# Work item
A precise repetition of every line below is the required answer.

———

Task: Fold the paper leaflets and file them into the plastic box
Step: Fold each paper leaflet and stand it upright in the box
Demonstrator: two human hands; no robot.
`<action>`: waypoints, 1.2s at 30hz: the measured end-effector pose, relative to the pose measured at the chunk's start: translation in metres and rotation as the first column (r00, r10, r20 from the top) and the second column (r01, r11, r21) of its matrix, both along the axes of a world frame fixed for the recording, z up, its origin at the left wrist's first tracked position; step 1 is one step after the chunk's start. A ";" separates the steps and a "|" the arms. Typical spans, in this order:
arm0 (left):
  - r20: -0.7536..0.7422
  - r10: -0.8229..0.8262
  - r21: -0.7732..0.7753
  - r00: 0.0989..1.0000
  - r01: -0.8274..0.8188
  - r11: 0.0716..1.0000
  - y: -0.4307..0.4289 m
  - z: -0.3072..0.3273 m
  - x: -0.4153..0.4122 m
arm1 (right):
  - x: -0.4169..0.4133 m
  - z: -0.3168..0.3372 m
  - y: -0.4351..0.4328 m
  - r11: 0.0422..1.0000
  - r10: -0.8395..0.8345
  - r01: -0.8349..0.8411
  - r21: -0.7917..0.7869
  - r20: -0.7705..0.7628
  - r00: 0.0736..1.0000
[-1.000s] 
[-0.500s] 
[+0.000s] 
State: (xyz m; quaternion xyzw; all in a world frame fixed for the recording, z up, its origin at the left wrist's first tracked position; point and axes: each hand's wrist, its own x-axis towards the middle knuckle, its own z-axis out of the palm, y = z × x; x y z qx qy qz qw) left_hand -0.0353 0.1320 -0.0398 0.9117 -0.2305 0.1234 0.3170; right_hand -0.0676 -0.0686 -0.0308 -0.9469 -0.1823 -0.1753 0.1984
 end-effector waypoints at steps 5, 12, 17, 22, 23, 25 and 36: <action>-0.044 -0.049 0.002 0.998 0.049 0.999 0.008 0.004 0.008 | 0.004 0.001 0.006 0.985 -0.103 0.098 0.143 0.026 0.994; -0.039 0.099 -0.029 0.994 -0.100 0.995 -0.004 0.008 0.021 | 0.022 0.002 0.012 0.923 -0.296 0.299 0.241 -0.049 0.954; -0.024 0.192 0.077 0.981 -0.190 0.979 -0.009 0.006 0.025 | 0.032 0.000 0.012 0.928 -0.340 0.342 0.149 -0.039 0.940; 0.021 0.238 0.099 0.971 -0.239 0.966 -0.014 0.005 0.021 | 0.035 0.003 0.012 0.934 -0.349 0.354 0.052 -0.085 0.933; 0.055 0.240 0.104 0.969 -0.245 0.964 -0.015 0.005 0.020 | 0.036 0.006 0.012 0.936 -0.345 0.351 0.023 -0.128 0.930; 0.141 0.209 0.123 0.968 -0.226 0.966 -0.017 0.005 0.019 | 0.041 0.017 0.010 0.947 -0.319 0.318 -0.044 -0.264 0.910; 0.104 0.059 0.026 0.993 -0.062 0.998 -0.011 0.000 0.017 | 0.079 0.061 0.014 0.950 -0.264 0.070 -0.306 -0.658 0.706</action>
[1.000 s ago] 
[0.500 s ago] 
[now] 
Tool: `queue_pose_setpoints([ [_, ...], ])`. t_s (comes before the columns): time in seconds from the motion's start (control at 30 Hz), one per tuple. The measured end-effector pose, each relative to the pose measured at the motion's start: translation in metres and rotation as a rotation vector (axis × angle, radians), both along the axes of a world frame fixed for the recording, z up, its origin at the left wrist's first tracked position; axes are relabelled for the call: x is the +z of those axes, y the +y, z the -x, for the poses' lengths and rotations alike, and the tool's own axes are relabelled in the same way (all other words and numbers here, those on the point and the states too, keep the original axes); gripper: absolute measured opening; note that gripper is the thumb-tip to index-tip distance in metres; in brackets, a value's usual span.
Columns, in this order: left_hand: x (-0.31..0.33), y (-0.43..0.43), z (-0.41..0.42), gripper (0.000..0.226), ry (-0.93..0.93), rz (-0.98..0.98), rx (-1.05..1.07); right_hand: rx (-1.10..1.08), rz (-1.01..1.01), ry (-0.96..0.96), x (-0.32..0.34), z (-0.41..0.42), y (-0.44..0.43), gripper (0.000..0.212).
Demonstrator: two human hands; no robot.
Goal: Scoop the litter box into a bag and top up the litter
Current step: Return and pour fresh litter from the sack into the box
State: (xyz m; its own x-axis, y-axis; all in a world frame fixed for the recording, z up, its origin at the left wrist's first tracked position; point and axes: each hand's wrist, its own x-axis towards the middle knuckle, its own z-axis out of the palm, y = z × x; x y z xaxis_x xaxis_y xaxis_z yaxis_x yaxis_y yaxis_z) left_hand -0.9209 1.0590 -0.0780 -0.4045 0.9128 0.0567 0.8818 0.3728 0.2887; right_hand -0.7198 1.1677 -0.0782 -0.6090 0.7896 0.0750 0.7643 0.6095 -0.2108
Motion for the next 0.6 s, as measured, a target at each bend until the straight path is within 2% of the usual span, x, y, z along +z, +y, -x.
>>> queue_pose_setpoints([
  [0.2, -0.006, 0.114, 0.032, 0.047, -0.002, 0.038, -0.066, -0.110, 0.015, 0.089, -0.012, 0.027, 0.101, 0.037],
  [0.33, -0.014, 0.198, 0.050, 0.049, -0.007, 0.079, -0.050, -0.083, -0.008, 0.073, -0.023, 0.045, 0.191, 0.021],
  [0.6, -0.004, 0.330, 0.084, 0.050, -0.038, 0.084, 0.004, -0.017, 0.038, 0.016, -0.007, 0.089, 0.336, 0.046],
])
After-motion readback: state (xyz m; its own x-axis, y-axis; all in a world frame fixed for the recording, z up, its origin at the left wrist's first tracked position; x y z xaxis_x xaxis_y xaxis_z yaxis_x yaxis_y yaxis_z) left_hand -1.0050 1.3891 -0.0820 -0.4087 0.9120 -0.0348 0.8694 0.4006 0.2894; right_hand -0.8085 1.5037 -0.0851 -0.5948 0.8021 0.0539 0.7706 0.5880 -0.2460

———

# Answer box
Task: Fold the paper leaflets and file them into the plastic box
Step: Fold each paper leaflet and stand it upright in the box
Demonstrator: two human hands; no robot.
`<action>`: waypoints, 1.2s at 30hz: the measured end-effector pose, relative to the pose measured at the chunk's start: translation in metres and rotation as the first column (r00, r10, r20 from the top) and the second column (r01, r11, r21) of its matrix, both along the axes of a world frame fixed for the recording, z up, its origin at the left wrist's first tracked position; step 1 is one step after the chunk's start. A ";" separates the steps and a "|" the arms. Typical spans, in this order:
arm0 (left):
  - r20: -0.7536..0.7422
  - r10: -0.8229..0.8262
  - r21: -0.7732..0.7753
  - r00: 0.0989..1.0000
  - r01: -0.8274..0.8188
  - r11: 0.0716..1.0000
  - y: -0.4307..0.4289 m
  - z: -0.3072..0.3273 m
  - x: -0.4153..0.4122 m
arm1 (right):
  - x: -0.4169..0.4133 m
  - z: -0.3168..0.3372 m
  - y: -0.4351..0.4328 m
  - r11: 0.0422..1.0000
  - r10: -0.8395..0.8345
  - r01: -0.8349..0.8411
  - r21: -0.7917..0.7869
  - r20: -0.7705..0.7628
  - r00: 0.0736..1.0000
[-1.000s] 
[-0.500s] 
[+0.000s] 
State: (xyz m; quaternion xyzw; all in a world frame fixed for the recording, z up, its origin at the left wrist's first tracked position; point and axes: each hand's wrist, its own x-axis towards the middle knuckle, its own z-axis out of the palm, y = z × x; x y z qx qy qz qw) left_hand -0.0353 0.1320 -0.0398 0.9117 -0.2305 0.1234 0.3170; right_hand -0.0676 -0.0686 -0.0308 -0.9469 -0.1823 -0.1753 0.1984
 end-effector waypoints at steps 5, 12, 17, 22, 23, 25 and 36: <action>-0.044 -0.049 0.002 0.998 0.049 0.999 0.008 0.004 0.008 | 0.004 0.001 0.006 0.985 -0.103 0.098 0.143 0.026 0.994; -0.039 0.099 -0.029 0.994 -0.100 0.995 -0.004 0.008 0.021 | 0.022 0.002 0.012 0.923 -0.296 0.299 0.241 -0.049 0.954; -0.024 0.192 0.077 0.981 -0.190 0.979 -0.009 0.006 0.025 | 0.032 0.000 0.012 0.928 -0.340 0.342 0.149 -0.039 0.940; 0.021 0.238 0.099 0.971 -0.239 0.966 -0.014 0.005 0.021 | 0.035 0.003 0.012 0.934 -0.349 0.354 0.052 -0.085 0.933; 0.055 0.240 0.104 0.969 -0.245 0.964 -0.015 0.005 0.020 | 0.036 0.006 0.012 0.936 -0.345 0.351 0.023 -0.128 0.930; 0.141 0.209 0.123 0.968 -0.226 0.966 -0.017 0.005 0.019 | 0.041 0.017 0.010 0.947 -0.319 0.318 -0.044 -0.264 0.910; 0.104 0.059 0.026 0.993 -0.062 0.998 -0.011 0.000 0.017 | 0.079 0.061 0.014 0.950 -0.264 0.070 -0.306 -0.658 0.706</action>
[1.000 s ago] 
[0.500 s ago] 
[now] 
Tool: `queue_pose_setpoints([ [_, ...], ])`. t_s (comes before the columns): time in seconds from the motion's start (control at 30 Hz), one per tuple. The measured end-effector pose, each relative to the pose measured at the motion's start: translation in metres and rotation as a rotation vector (axis × angle, radians), both along the axes of a world frame fixed for the recording, z up, its origin at the left wrist's first tracked position; axes are relabelled for the call: x is the +z of those axes, y the +y, z the -x, for the poses' lengths and rotations alike, and the tool's own axes are relabelled in the same way (all other words and numbers here, those on the point and the states too, keep the original axes); gripper: absolute measured opening; note that gripper is the thumb-tip to index-tip distance in metres; in brackets, a value's usual span.
Columns, in this order: left_hand: x (-0.31..0.33), y (-0.43..0.43), z (-0.41..0.42), gripper (0.000..0.226), ry (-0.93..0.93), rz (-0.98..0.98), rx (-1.05..1.07); right_hand: rx (-1.10..1.08), rz (-1.01..1.01), ry (-0.96..0.96), x (-0.32..0.34), z (-0.41..0.42), y (-0.44..0.43), gripper (0.000..0.212).
Demonstrator: two human hands; no robot.
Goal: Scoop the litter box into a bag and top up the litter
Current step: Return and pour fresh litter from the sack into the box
State: (xyz m; its own x-axis, y-axis; all in a world frame fixed for the recording, z up, its origin at the left wrist's first tracked position; point and axes: each hand's wrist, its own x-axis towards the middle knuckle, its own z-axis out of the palm, y = z × x; x y z xaxis_x xaxis_y xaxis_z yaxis_x yaxis_y yaxis_z) left_hand -0.9209 1.0590 -0.0780 -0.4045 0.9128 0.0567 0.8818 0.3728 0.2887; right_hand -0.7198 1.1677 -0.0782 -0.6090 0.7896 0.0750 0.7643 0.6095 -0.2108
Motion for the next 0.6 s, as measured, a target at each bend until the straight path is within 2% of the usual span, x, y, z along +z, +y, -x.
>>> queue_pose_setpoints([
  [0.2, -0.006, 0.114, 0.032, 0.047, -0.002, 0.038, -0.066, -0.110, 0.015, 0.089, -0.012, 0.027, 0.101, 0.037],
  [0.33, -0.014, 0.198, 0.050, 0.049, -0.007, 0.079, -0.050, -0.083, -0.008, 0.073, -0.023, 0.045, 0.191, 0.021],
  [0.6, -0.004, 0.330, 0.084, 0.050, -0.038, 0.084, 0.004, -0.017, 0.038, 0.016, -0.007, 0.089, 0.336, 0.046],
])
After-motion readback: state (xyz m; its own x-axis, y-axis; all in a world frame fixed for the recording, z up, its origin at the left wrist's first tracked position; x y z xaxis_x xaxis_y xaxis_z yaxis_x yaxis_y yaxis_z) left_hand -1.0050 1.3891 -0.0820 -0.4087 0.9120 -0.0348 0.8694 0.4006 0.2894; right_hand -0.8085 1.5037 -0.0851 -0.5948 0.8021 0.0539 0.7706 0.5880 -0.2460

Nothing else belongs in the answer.